Aim of the task.
Among the entries below, find the lines with "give" and copy them.

(Stored data)
———

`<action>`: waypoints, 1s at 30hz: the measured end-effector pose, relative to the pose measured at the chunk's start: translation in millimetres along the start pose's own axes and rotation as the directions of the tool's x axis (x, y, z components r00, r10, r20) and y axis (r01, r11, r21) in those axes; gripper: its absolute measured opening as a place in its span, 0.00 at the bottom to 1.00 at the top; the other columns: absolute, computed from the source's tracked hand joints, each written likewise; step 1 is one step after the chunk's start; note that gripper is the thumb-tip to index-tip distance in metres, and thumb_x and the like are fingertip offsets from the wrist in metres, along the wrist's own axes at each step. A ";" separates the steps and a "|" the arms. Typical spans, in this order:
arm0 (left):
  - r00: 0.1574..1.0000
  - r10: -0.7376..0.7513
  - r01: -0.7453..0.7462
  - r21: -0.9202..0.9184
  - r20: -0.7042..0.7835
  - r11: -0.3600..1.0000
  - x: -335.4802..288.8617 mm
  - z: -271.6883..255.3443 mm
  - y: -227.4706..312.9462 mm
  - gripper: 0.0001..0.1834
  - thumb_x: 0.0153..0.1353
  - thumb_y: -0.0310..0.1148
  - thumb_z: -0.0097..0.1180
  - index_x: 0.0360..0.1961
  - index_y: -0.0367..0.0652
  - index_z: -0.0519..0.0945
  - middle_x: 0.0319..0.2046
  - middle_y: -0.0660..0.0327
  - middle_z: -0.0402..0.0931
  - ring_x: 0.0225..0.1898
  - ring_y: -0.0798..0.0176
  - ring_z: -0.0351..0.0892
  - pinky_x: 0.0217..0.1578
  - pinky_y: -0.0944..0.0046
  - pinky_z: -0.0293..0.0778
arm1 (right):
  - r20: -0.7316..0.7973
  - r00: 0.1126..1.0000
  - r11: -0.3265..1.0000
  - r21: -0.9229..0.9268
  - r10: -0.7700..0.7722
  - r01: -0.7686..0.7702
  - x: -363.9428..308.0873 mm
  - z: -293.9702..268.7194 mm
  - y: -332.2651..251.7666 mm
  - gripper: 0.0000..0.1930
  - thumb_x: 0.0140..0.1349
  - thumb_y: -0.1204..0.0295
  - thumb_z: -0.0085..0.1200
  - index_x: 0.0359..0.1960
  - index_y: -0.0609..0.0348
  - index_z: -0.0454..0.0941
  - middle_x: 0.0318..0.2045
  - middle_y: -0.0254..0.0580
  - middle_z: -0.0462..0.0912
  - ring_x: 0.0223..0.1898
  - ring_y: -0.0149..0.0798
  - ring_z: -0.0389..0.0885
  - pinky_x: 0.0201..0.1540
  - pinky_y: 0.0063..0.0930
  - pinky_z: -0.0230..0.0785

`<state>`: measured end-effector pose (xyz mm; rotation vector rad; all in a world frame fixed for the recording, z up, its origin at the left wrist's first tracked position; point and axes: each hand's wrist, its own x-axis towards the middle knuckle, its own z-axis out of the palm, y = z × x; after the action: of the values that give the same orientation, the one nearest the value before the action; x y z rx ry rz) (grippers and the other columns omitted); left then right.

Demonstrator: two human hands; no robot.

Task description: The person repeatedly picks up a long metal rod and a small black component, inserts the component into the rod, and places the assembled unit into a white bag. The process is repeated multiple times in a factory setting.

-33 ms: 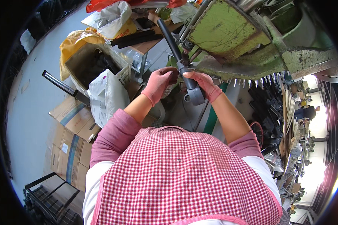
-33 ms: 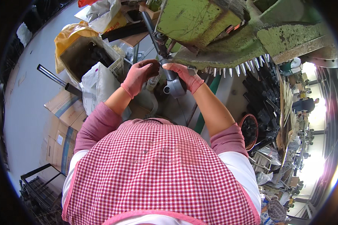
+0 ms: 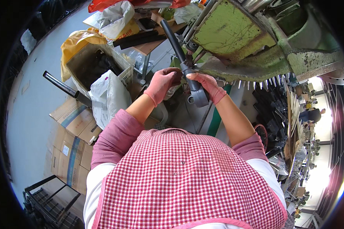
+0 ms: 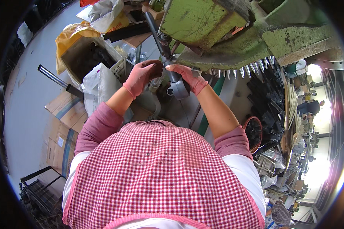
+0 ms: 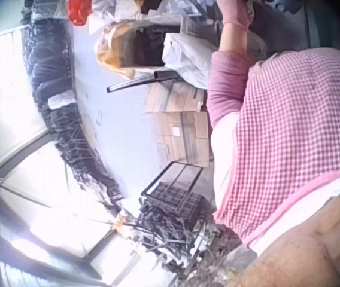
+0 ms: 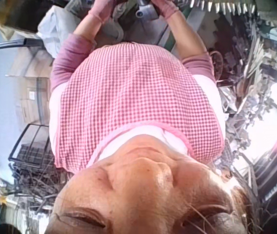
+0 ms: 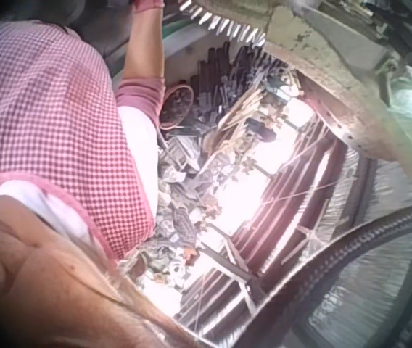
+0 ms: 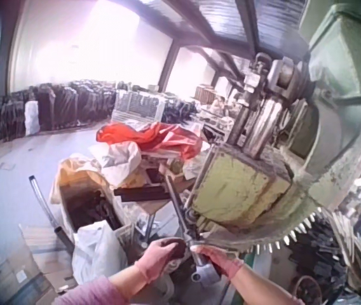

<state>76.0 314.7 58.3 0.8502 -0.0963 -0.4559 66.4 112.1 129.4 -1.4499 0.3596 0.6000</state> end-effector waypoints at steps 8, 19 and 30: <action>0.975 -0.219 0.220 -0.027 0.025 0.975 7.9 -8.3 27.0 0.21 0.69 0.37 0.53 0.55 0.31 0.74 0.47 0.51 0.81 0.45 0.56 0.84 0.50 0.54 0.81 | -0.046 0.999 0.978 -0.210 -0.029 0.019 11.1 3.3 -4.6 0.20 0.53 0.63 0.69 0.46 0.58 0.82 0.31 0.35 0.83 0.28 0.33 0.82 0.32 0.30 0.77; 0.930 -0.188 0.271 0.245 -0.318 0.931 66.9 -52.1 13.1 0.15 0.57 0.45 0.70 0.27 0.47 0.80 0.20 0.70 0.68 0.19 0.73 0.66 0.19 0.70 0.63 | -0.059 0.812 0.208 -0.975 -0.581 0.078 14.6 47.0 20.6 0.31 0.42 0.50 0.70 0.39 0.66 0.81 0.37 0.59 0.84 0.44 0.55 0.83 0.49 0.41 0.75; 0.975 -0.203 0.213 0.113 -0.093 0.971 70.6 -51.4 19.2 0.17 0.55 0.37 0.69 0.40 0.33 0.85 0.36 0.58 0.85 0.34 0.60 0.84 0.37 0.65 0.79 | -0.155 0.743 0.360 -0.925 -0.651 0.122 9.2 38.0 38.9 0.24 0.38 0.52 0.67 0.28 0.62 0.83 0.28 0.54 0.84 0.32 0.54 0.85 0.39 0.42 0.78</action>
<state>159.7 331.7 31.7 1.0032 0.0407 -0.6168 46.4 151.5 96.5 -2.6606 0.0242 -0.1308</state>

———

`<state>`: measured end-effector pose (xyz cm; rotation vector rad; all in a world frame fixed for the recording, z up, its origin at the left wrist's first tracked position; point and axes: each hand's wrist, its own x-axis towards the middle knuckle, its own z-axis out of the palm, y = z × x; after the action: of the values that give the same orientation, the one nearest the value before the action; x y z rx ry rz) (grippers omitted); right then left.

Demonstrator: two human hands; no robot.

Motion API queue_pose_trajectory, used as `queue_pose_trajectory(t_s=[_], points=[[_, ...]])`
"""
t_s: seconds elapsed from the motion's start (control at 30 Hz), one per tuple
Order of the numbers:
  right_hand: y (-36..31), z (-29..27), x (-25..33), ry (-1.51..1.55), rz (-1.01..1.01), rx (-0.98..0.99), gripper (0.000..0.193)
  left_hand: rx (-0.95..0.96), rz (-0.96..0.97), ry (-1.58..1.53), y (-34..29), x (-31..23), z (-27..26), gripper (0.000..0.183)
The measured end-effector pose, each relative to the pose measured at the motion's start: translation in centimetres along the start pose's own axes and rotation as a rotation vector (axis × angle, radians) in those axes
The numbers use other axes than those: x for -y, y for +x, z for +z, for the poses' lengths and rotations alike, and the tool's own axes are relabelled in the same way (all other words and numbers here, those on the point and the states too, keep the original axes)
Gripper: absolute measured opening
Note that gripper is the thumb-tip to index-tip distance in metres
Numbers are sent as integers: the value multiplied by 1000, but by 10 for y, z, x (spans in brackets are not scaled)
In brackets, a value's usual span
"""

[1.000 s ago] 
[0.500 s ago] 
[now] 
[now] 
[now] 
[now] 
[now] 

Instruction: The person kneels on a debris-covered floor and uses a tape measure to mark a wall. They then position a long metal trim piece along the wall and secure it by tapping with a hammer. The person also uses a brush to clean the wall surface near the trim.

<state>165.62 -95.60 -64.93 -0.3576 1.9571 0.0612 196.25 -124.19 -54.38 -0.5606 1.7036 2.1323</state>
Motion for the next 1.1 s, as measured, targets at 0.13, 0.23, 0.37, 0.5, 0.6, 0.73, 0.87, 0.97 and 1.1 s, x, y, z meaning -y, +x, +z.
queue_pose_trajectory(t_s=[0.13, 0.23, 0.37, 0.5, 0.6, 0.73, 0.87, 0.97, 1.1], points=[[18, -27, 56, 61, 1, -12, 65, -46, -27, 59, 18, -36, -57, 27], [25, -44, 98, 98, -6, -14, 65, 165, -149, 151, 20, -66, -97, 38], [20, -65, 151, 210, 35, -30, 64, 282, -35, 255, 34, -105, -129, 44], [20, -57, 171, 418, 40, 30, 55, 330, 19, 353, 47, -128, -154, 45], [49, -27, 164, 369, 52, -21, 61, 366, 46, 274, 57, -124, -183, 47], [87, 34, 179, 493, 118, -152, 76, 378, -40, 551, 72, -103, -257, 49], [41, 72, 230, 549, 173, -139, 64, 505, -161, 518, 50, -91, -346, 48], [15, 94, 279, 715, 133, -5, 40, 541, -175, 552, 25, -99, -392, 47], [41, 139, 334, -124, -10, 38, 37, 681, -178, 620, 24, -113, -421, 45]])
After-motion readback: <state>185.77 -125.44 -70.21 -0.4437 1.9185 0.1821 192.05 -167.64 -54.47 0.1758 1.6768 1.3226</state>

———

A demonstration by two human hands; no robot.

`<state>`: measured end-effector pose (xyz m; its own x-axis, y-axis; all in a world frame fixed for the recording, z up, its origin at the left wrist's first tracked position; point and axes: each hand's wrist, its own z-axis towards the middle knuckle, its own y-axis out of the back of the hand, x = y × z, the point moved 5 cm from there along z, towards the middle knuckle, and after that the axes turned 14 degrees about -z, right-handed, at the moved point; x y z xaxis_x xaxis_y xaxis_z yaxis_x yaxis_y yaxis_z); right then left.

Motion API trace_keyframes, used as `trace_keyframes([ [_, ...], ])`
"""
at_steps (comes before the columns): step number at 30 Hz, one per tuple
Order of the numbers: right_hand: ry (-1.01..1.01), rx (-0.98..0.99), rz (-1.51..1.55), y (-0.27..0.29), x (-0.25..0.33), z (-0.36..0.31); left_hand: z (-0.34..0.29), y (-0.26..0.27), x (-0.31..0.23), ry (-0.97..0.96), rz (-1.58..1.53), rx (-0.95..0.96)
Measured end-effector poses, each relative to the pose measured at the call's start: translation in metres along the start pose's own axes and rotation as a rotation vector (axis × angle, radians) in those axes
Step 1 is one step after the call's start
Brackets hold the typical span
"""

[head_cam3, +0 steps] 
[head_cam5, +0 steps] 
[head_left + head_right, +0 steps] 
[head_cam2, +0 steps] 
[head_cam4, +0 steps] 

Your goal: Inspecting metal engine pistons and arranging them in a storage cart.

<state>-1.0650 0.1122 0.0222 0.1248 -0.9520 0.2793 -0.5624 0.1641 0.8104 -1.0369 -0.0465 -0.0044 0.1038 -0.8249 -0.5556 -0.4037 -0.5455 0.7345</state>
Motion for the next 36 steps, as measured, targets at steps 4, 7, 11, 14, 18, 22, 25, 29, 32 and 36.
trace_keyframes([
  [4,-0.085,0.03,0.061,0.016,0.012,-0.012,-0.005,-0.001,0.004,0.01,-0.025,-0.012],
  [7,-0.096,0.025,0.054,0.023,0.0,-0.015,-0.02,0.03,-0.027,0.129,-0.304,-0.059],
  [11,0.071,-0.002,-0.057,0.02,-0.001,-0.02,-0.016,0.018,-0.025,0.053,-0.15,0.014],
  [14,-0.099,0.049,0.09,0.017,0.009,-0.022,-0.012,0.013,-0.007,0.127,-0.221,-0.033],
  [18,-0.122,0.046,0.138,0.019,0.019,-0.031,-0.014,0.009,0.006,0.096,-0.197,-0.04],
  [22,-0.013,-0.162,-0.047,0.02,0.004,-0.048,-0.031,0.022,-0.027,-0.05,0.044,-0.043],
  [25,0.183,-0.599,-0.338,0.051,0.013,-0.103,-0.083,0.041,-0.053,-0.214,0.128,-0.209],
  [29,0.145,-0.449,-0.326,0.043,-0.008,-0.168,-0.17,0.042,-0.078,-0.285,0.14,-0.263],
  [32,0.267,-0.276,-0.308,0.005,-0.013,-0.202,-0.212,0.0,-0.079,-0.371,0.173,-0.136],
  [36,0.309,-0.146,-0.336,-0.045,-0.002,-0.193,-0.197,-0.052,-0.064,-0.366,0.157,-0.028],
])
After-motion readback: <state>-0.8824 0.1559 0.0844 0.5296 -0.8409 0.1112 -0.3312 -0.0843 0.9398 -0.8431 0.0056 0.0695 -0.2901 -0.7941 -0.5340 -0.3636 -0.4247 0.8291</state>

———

Result.
`<state>`: measured end-effector pose (xyz mm; rotation vector rad; all in a world frame fixed for the recording, z up, its origin at the left wrist's first tracked position; point and axes: each hand's wrist, its own x-axis towards the middle knuckle, its own z-axis out of the palm, y = z × x; after the action: of the values that give the same orientation, the one nearest the value before the action; x y z rx ry rz) (grippers and the other columns omitted); left then right.
`<state>`: measured end-effector pose (xyz cm; rotation vector rad; all in a world frame fixed for the recording, z up, its origin at the left wrist's first tracked position; point and axes: each hand's wrist, its own x-axis towards the middle knuckle, its own z-axis out of the palm, y = z × x; after the action: of the values that give the same orientation, the one nearest the value before the action; x y z rx ry rz) (grippers omitted); right then left.

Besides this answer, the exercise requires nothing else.